- _AIM OF THE EXERCISE_
Each line from the one that has "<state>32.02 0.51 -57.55" through the final line of the listing is to be written out exactly, and no other line is.

((

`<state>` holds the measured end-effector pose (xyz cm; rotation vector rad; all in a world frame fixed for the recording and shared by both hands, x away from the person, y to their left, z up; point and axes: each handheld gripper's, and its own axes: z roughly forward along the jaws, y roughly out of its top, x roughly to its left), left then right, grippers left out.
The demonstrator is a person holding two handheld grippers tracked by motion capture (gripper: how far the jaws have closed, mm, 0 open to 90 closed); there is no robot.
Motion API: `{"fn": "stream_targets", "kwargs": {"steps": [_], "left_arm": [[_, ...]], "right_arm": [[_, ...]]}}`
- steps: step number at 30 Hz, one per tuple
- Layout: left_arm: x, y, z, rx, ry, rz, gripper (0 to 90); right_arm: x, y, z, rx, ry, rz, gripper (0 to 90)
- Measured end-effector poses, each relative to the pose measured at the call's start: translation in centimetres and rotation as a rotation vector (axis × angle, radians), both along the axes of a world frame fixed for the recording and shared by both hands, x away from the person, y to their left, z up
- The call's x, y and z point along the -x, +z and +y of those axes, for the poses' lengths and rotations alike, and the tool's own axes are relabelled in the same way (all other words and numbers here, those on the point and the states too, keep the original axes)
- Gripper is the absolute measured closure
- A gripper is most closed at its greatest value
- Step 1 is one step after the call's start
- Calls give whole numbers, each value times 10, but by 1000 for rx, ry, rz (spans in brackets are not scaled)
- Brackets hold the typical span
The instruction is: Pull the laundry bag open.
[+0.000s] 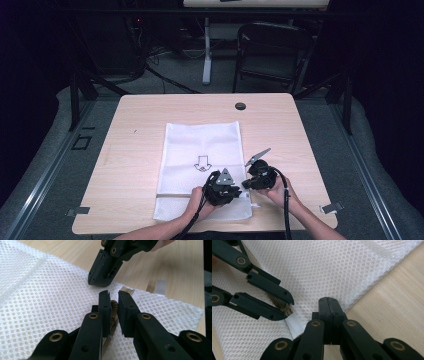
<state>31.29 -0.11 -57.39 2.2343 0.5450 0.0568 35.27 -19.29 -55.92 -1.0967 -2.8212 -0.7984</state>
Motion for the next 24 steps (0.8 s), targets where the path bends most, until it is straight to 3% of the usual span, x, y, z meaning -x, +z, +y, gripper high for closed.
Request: {"fn": "stream_targets", "kwargs": {"steps": [1,8,9,15,19,21,22,24], "left_arm": [[0,0,0,-1,-2,-2,816],[3,5,5,-32,-20,-24,814],[3,6,7,-33,-23,-18,814],[3,6,13,-55,-45,-26,813],[3,4,14,-86,-55,-35,811],[2,1,16,-82,-61,-15,811],[2,1,17,-83,-61,-9,810],[1,1,16,-83,-73,-15,808]], "right_arm": [[0,-1,-1,-19,-3,7,900],[-1,0,-2,5,11,-2,900],[0,0,0,-14,-2,5,900],[-1,0,0,-9,-4,6,900],[0,-3,0,-54,-26,14,900],[0,-3,0,-57,-28,14,900],[-2,-1,-1,-21,-1,18,900],[-2,-1,-1,-22,1,17,900]]}}
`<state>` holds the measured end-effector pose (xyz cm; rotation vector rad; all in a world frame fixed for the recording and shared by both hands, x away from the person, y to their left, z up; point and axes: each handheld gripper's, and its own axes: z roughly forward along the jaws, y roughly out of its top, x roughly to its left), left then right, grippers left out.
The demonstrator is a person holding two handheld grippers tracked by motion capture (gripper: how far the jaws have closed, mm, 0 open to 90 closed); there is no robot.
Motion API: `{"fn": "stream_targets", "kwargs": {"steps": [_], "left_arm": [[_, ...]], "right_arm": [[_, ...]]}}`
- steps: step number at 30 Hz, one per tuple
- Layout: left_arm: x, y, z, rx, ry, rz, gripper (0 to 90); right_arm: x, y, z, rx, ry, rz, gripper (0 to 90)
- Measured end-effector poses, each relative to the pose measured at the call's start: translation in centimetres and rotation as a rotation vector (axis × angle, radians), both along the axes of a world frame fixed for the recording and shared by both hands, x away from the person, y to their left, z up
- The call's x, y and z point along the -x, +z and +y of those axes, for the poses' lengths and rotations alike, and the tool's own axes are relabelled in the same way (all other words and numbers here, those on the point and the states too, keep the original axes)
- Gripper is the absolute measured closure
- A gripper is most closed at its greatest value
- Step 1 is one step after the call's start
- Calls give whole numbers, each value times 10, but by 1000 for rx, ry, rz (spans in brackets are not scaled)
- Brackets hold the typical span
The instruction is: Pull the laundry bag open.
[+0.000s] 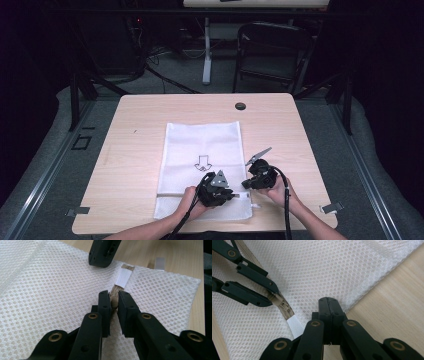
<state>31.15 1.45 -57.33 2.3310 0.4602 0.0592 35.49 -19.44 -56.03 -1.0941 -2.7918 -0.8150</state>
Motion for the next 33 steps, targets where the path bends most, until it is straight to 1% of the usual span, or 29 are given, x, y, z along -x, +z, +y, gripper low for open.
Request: {"fn": "stream_targets", "kwargs": {"steps": [1,2,3,5,6,7,8,9,10,11,12,13,14,15,16,17,18,20,21,22,24,25,26,27,28,29,30,32,33], "left_arm": [[0,0,0,0,-3,-1,804],[0,1,0,-13,-1,-7,801],[-2,1,-1,-4,-11,2,798],[-2,1,-2,-5,-14,8,744],[-3,1,-3,-5,-25,13,729],[-3,0,-5,-10,-29,7,724],[-3,0,-6,-23,-37,9,723],[-3,0,-7,-34,-27,2,729],[-4,-1,-8,-24,-33,10,750],[-5,0,-8,-37,-26,12,761],[-6,-1,-9,-21,-33,22,780],[-6,-1,-9,-28,-30,23,804],[-7,-2,-9,-19,-37,34,812],[-8,-2,-8,-18,-33,33,815],[-9,-3,-7,-2,-37,51,817],[-9,-3,-7,4,-30,57,818],[-10,-4,-6,17,-30,64,818],[-10,-4,-7,23,-22,62,819],[-9,-4,-7,16,-16,56,819],[-10,-4,-8,23,-17,59,819],[-10,-4,-8,21,-11,55,819],[-10,-4,-8,21,-11,55,819],[-10,-4,-8,20,-11,54,819],[-10,-4,-8,23,-15,60,820],[-9,-4,-9,16,-8,51,820],[-9,-4,-9,12,-10,48,820],[-9,-4,-9,14,-13,53,821],[-9,-3,-9,2,-16,48,822],[-9,-2,-9,0,-14,47,822]], "right_arm": [[0,0,0,2,1,0,900],[0,0,-1,8,3,-1,900],[0,0,0,2,-1,0,900],[0,0,0,2,-3,5,900],[0,0,0,3,-4,4,900],[0,0,0,0,-4,5,900],[0,0,-1,-3,-4,7,900],[0,0,0,-6,-9,5,900],[0,0,0,-6,-10,4,900],[0,0,0,-8,-11,6,900],[0,0,0,-10,-11,6,900],[0,0,-1,-5,-10,5,900],[1,-2,0,-26,-26,7,900],[1,-2,0,-34,-28,9,900],[1,-2,0,-28,-27,6,900],[1,-2,0,-39,-33,16,900],[0,-1,-1,-29,-24,26,900],[0,2,-3,1,-4,4,900],[1,4,-2,-1,-6,2,900],[3,6,-2,-16,1,23,900],[9,9,1,5,19,19,900],[12,11,3,25,41,23,900],[15,11,6,11,28,33,900],[16,11,8,42,40,29,900],[17,8,11,64,44,34,900],[17,6,12,57,47,51,900],[17,6,11,53,50,55,900],[16,5,12,48,50,50,900],[16,5,12,57,51,49,900]]}}
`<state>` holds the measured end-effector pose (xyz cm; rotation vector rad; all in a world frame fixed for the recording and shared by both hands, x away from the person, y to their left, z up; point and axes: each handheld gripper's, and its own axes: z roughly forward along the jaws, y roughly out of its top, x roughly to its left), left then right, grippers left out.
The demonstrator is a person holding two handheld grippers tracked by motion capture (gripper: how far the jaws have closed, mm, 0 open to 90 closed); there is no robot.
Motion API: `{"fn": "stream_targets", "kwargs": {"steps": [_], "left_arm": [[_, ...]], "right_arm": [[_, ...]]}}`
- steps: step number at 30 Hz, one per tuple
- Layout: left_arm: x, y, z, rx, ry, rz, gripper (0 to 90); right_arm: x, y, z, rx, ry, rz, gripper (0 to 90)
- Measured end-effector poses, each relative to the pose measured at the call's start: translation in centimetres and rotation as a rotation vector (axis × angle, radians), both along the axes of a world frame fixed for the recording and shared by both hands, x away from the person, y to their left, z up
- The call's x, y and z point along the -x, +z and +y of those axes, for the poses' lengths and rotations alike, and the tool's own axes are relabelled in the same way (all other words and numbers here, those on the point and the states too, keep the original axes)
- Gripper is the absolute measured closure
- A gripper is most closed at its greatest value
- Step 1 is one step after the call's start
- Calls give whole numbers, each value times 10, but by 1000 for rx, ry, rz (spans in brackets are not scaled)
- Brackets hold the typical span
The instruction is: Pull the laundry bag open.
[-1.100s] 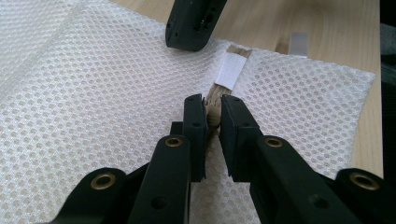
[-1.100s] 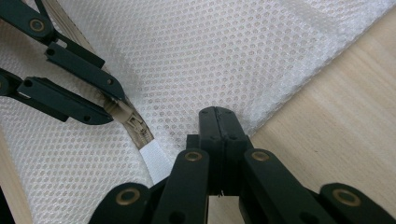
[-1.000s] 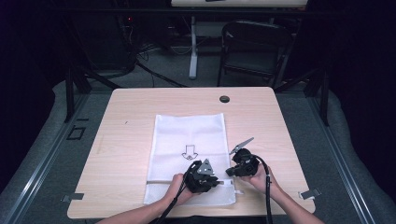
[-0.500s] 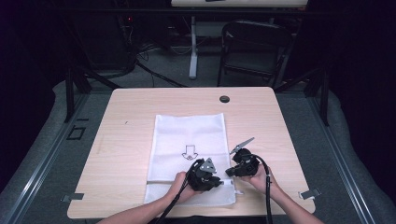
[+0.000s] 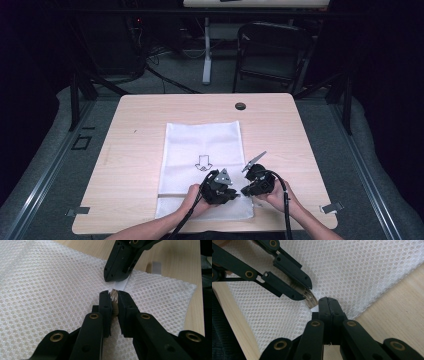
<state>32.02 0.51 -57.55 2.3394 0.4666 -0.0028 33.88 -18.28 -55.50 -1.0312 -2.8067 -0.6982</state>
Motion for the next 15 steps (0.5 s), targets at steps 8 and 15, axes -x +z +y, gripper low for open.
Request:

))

- _RESULT OF THE TASK_
<state>32.02 0.51 -57.55 2.3394 0.4666 -0.0028 33.88 -18.28 -55.50 -1.0312 -2.8067 -0.6982</state>
Motion for the next 15 steps (0.5 s), targets at steps 8 and 15, axes -x +z +y, gripper low for open.
Request:

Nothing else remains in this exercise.